HSBC investors should vote down break-up proposal, Glass Lewis says

By Sinead Cruise and Lawrence White

LONDON (Reuters) – HSBC investors should vote against proposals calling for a strategic review and dividend policy revamp, shareholder adviser Glass Lewis has said, deepening divisions between factions of the bank’s ownership ahead of its annual meeting on May 5.

Glass Lewis said the proposals, filed by individual shareholder Ken Lui in Hong Kong and backed by the bank’s biggest investor, Ping An, are “not in shareholders’ interest”.

A source close to Ping An, HSBC’s top investor, on Monday said the Chinese insurer was minded to back Lui’s resolutions, which demand HSBC restore dividends to 51 cents per share and provide regular updates on strategy, including the possibility of spinning off its Asia business.

“In our view, the board’s strategy and plans appear valid and are likely to result in greater returns and value, on a risk and cost-adjusted basis, than the overly prescriptive and, in our opinion, unnecessary proposals submitted by the proponent,” Glass Lewis said in a note to clients seen by Reuters on Tuesday.

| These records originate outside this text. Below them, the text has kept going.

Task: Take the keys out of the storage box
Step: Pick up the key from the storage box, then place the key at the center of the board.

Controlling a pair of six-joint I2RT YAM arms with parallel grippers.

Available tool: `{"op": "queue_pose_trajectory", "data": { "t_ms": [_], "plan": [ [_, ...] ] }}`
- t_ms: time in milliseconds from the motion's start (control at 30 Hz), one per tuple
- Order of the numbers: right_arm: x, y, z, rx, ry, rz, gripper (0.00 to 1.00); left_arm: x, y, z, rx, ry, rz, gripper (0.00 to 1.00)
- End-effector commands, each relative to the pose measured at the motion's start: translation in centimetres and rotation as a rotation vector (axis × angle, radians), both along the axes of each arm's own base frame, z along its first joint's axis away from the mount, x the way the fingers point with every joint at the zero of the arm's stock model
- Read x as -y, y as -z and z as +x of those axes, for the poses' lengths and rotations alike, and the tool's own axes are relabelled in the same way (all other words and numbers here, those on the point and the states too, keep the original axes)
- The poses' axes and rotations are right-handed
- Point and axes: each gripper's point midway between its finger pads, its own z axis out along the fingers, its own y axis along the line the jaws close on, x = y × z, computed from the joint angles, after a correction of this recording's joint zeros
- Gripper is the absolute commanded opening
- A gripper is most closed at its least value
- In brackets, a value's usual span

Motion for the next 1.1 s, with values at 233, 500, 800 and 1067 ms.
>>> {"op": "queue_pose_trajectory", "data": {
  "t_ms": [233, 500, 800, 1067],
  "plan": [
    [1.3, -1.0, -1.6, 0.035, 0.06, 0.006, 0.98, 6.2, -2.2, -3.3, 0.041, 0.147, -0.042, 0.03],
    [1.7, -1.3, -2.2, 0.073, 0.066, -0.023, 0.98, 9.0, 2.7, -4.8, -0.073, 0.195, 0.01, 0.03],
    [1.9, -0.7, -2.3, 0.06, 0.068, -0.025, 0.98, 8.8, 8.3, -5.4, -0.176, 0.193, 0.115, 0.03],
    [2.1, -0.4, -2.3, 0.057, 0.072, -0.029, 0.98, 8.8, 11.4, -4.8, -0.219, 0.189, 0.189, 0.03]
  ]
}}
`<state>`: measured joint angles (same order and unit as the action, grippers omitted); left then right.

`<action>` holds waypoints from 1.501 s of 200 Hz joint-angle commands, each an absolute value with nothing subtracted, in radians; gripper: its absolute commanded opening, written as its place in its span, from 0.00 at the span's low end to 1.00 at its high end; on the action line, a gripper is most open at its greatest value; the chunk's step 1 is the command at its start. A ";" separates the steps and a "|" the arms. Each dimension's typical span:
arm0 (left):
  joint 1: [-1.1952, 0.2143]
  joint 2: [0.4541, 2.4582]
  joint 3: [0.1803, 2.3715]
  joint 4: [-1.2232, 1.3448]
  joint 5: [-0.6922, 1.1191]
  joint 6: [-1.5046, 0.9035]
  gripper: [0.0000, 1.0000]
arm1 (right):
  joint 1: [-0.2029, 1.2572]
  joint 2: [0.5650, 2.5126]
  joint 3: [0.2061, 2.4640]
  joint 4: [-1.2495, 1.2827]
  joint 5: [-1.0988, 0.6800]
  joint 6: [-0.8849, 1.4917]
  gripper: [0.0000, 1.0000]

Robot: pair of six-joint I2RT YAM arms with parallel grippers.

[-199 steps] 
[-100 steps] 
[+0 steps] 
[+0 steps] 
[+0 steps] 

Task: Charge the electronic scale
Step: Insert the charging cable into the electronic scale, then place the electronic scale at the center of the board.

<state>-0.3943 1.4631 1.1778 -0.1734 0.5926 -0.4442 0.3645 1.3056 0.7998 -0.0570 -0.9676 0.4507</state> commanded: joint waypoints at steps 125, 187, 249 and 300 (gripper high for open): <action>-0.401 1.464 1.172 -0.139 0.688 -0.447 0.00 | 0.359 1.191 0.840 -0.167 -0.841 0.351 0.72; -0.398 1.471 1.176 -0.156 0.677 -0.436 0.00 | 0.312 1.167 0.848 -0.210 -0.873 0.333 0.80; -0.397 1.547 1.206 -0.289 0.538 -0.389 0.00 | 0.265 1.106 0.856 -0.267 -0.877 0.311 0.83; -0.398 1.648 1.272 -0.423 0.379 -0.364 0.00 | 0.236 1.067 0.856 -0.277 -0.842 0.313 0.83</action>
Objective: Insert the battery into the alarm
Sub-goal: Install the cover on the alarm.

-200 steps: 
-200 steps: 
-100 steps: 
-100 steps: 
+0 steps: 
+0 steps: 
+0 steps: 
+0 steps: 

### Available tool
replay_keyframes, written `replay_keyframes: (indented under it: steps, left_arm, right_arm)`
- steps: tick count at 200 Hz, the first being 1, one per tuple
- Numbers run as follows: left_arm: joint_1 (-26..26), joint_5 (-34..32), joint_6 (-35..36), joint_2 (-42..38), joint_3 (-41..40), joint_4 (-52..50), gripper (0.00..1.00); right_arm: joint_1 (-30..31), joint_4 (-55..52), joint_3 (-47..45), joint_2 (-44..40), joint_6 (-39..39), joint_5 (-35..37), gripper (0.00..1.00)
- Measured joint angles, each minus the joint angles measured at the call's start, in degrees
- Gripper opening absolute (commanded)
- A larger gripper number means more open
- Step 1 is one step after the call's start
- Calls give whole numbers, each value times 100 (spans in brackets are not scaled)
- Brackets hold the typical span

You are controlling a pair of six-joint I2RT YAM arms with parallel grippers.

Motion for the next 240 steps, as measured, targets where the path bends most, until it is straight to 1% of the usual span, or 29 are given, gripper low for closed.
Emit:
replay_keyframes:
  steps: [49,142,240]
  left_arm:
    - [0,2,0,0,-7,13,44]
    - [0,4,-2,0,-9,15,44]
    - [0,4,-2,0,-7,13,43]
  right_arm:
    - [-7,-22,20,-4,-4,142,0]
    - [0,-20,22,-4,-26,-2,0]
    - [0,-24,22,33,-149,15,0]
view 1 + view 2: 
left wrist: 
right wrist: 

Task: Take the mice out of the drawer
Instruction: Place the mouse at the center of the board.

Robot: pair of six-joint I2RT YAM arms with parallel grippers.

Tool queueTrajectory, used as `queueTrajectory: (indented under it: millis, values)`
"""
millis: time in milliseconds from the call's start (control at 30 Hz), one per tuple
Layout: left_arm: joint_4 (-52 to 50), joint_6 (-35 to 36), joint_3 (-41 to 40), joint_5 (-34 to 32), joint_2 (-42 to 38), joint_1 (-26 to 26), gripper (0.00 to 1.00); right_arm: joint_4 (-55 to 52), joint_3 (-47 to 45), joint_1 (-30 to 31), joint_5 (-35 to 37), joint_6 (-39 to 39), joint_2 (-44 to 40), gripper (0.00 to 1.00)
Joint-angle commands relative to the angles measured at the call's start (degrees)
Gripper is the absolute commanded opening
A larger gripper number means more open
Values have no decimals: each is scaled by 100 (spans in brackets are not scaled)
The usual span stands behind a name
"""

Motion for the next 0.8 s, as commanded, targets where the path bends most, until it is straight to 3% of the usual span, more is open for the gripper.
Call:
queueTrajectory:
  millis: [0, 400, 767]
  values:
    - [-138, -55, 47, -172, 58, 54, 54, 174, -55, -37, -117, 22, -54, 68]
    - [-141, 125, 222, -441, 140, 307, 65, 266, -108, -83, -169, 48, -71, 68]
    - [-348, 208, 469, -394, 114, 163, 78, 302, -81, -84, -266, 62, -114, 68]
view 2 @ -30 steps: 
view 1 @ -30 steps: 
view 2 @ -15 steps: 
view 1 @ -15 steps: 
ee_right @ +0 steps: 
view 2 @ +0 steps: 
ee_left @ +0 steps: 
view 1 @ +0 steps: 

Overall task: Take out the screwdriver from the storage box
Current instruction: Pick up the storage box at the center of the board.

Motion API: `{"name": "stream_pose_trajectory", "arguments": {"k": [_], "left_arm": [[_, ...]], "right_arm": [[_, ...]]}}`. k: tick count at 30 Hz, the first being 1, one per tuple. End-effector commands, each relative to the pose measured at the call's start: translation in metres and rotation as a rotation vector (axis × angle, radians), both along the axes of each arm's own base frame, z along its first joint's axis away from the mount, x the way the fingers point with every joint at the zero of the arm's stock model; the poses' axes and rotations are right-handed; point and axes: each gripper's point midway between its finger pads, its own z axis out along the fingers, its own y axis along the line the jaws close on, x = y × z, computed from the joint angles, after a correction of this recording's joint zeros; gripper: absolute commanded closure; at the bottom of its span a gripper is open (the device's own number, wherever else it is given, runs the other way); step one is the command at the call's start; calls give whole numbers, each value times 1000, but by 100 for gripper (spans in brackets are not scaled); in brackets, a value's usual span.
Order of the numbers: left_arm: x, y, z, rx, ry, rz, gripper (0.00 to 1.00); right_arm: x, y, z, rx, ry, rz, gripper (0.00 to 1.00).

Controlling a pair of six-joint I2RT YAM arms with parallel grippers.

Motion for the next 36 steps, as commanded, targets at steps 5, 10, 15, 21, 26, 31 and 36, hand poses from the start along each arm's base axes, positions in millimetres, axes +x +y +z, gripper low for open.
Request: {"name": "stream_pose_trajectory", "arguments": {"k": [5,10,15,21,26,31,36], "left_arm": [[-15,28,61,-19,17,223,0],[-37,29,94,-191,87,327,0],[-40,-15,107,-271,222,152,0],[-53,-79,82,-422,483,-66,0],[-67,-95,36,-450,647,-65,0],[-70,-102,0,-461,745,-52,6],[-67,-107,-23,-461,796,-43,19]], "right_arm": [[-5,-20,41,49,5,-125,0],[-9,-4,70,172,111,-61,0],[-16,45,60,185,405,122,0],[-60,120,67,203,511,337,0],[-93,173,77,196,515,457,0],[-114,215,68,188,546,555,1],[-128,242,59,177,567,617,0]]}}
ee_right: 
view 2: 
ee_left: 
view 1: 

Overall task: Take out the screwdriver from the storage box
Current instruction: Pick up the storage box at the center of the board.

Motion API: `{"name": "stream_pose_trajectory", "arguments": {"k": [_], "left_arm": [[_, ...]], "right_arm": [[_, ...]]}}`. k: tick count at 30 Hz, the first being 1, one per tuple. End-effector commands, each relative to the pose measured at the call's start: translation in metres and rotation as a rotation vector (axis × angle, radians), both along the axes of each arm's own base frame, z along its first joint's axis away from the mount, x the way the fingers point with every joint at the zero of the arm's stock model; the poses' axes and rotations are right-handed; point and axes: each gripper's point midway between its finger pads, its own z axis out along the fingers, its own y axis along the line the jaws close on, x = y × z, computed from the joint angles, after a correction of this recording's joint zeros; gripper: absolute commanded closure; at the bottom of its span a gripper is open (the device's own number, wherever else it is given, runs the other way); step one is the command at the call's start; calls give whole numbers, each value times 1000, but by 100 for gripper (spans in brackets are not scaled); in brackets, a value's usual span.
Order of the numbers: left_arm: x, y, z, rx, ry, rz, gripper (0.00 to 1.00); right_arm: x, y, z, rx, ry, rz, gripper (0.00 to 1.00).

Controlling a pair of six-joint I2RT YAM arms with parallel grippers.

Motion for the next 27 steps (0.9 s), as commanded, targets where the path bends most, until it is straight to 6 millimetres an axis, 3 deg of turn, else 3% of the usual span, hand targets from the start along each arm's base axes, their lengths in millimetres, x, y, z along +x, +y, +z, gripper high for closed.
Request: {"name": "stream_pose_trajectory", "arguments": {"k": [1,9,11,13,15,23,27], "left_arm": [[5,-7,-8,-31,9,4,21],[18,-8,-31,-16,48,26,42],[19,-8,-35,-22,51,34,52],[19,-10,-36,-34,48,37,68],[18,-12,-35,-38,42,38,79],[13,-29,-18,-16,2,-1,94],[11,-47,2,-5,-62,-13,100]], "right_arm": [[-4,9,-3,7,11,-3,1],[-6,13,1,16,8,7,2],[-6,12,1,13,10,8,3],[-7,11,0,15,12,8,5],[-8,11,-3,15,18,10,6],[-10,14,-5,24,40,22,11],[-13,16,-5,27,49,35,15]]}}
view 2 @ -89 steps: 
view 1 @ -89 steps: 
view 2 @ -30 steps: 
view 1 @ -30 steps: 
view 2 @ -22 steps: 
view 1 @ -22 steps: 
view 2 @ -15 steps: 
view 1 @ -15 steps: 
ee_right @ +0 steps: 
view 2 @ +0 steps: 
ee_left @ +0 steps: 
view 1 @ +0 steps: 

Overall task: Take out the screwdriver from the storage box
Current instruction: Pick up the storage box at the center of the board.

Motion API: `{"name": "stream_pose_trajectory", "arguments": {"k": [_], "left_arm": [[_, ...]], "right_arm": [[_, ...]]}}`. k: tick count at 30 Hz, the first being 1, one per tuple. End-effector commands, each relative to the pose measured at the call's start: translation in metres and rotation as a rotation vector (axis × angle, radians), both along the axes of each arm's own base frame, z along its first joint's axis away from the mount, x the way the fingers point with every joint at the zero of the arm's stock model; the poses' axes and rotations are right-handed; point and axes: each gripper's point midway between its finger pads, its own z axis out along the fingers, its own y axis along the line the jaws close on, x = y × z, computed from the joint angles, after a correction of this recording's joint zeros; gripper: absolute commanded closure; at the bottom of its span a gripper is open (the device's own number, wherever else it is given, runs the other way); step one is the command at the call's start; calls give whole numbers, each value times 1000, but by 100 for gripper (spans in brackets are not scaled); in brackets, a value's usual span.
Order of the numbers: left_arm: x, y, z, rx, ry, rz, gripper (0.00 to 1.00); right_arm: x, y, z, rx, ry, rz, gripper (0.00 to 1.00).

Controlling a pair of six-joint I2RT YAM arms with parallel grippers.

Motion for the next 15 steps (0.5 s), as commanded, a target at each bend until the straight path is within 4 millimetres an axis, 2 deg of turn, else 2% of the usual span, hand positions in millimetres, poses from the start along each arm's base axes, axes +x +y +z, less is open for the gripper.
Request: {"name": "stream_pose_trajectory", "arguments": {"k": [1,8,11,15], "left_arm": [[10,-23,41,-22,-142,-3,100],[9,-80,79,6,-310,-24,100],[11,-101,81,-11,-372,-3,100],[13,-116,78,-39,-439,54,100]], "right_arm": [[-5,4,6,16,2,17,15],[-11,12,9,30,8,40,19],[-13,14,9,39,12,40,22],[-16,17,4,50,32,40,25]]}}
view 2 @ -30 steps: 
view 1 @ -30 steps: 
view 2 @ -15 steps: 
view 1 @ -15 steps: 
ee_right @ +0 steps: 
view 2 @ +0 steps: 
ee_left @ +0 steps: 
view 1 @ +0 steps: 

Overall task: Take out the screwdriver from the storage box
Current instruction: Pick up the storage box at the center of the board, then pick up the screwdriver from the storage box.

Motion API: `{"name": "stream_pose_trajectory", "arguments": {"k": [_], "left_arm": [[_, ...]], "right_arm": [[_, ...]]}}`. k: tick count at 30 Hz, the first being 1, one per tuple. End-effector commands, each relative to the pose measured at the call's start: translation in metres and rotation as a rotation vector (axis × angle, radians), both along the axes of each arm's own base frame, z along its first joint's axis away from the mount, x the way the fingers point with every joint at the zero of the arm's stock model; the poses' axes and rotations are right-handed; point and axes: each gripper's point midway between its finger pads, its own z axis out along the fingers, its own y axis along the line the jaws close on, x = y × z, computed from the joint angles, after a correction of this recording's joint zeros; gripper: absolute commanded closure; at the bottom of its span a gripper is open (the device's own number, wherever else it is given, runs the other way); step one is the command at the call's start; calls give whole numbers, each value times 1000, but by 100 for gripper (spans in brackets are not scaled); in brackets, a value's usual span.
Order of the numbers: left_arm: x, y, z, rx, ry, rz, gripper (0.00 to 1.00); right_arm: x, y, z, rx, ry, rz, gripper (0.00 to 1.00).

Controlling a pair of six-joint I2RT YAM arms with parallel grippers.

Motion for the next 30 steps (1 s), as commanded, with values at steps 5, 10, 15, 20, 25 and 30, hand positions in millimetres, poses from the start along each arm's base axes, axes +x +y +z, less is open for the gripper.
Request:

The contrasting positions among HSBC shareholders reflect a deep divide over the direction of Europe’s biggest bank, which has struggled in recent years to deliver on long-term profit targets and lift its share price.

Since Ping An began pushing for the Asia spin-off last November, the bank has tried to accelerate plans to exit retail banking in underperforming Western markets such as France and Canada, seeking to deliver on a promise to ‘pivot’ to Asia.

The Chinese insurer, with an 8% shareholding in the bank, would not be able to force a break-up on its own and has so far shown little evidence that it has convinced other large institutional backers of HSBC that its plan has merit.